**YOUR OBJECTIVE:**
Within the lines below, the span from the line with "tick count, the" to the line with "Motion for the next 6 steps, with", both ends included, is to be reproduced exactly, with pictures omitted.

(Stored records)
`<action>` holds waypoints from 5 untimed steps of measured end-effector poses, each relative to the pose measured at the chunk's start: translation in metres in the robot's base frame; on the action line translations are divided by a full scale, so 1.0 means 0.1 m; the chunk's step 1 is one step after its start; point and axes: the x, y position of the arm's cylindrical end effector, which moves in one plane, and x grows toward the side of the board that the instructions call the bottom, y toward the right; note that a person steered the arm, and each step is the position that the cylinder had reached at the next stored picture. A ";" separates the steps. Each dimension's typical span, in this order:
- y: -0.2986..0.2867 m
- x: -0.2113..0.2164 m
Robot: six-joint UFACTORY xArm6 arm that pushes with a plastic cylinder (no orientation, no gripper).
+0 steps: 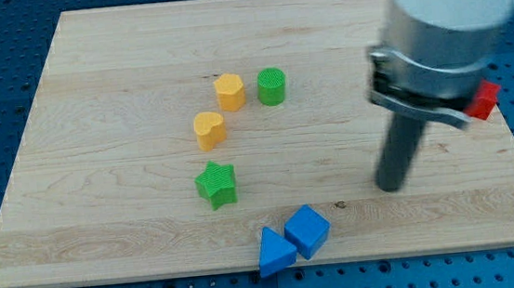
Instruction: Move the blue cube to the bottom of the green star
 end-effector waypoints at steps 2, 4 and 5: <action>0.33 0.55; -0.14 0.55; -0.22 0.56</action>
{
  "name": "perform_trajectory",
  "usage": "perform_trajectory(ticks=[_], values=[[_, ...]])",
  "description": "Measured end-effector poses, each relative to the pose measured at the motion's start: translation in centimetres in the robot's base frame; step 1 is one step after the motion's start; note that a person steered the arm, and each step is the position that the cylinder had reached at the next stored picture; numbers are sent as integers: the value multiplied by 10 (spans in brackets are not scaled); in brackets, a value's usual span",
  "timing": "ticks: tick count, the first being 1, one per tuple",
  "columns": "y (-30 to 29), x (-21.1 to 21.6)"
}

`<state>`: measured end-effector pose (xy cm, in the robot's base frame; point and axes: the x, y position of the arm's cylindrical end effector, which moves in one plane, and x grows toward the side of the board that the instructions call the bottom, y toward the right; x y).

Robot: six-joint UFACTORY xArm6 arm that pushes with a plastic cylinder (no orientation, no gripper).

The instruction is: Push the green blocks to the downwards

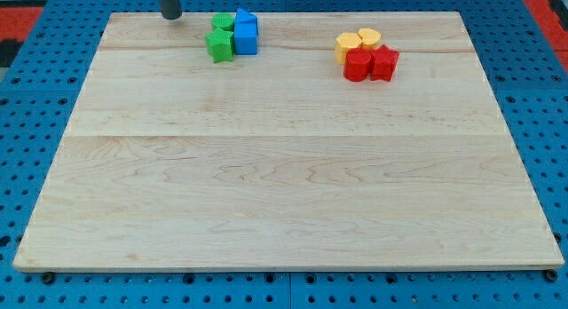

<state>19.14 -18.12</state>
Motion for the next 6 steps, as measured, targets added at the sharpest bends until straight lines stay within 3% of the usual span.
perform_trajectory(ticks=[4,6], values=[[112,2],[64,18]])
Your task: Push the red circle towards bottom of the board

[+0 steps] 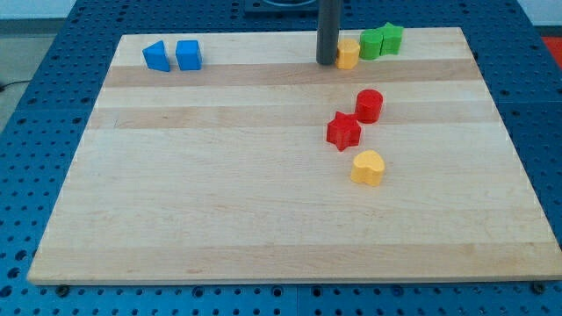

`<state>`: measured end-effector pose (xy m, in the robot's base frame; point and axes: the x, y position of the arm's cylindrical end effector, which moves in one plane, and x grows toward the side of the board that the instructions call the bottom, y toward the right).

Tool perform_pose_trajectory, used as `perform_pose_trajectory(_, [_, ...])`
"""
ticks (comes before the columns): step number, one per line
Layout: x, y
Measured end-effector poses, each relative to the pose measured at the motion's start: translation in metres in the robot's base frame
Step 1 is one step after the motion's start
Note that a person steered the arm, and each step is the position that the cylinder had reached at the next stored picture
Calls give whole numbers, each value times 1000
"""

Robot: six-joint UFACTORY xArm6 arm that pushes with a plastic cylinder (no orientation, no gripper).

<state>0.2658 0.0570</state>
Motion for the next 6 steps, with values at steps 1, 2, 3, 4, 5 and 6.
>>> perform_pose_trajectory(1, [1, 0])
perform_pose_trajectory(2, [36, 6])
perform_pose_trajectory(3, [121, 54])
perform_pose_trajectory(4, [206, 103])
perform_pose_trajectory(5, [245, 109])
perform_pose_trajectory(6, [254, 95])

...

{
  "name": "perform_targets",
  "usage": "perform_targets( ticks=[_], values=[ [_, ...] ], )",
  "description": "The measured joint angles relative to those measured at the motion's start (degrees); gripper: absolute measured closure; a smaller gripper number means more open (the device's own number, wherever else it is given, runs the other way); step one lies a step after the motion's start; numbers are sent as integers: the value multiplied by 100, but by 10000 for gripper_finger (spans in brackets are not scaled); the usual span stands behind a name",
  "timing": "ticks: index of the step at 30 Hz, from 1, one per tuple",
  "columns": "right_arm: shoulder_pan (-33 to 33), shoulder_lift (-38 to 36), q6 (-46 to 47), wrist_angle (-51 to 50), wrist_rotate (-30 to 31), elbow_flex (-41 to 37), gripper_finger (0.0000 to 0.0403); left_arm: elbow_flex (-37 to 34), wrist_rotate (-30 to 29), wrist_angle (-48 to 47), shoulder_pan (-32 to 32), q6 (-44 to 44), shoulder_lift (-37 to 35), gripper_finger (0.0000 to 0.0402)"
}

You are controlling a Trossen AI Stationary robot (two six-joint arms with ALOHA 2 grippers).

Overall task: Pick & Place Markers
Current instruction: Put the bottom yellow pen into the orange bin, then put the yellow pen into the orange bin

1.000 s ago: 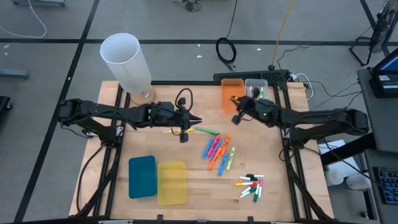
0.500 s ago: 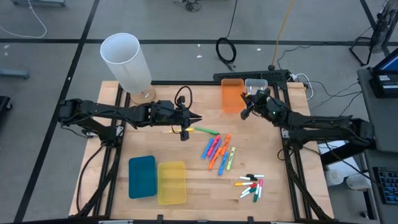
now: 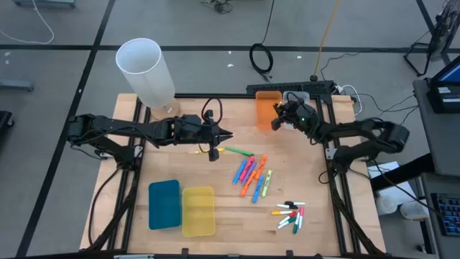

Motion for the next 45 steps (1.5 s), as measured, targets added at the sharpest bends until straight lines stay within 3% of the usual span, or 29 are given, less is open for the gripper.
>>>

**REPLY TO THE EXERCISE:**
  "timing": "ticks: tick count, the first being 1, one per tuple",
  "columns": "y (-30 to 29), x (-21.1 to 21.6)"
}

`<state>`: measured end-effector pose (xy cm, in the robot's base frame; point and axes: the x, y position of the arm's cylindrical end effector, which moves in one plane, and x grows toward the side of the board that the instructions call the bottom, y toward the right; x y).

Robot: six-joint UFACTORY xArm6 arm that pushes with a plastic cylinder (no orientation, no gripper).

The instruction is: Push the green blocks to the downwards


<state>19.14 -18.12</state>
Motion for the next 6 steps, as measured, targets added at the sharpest bends until straight lines stay within 3% of the usual span.
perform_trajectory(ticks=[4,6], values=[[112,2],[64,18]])
Your task: Push the red circle towards bottom of the board

[+0 steps] 

`<state>`: measured end-effector pose (xy m, in the robot's base frame; point and axes: the x, y position of the arm's cylindrical end effector, which moves in one plane, and x grows toward the side of the board that the instructions call the bottom, y toward the right).

Tool perform_pose_trajectory, used as `perform_pose_trajectory(_, [_, ...])`
"""
ticks (comes before the columns): step number, one per line
Layout: x, y
Measured end-effector poses, each relative to the pose measured at the motion's start: translation in metres in the robot's base frame
Step 1 is one step after the motion's start
Note that a person steered the arm, and each step is the position that the cylinder had reached at the next stored picture
Calls give whole numbers, each value times 1000
"""

Robot: six-joint UFACTORY xArm6 arm that pushes with a plastic cylinder (no orientation, no gripper).

<state>0.2658 0.0570</state>
Motion for the next 6 steps, with values at steps 1, 2, 3, 4, 5 and 6.

This completes the output.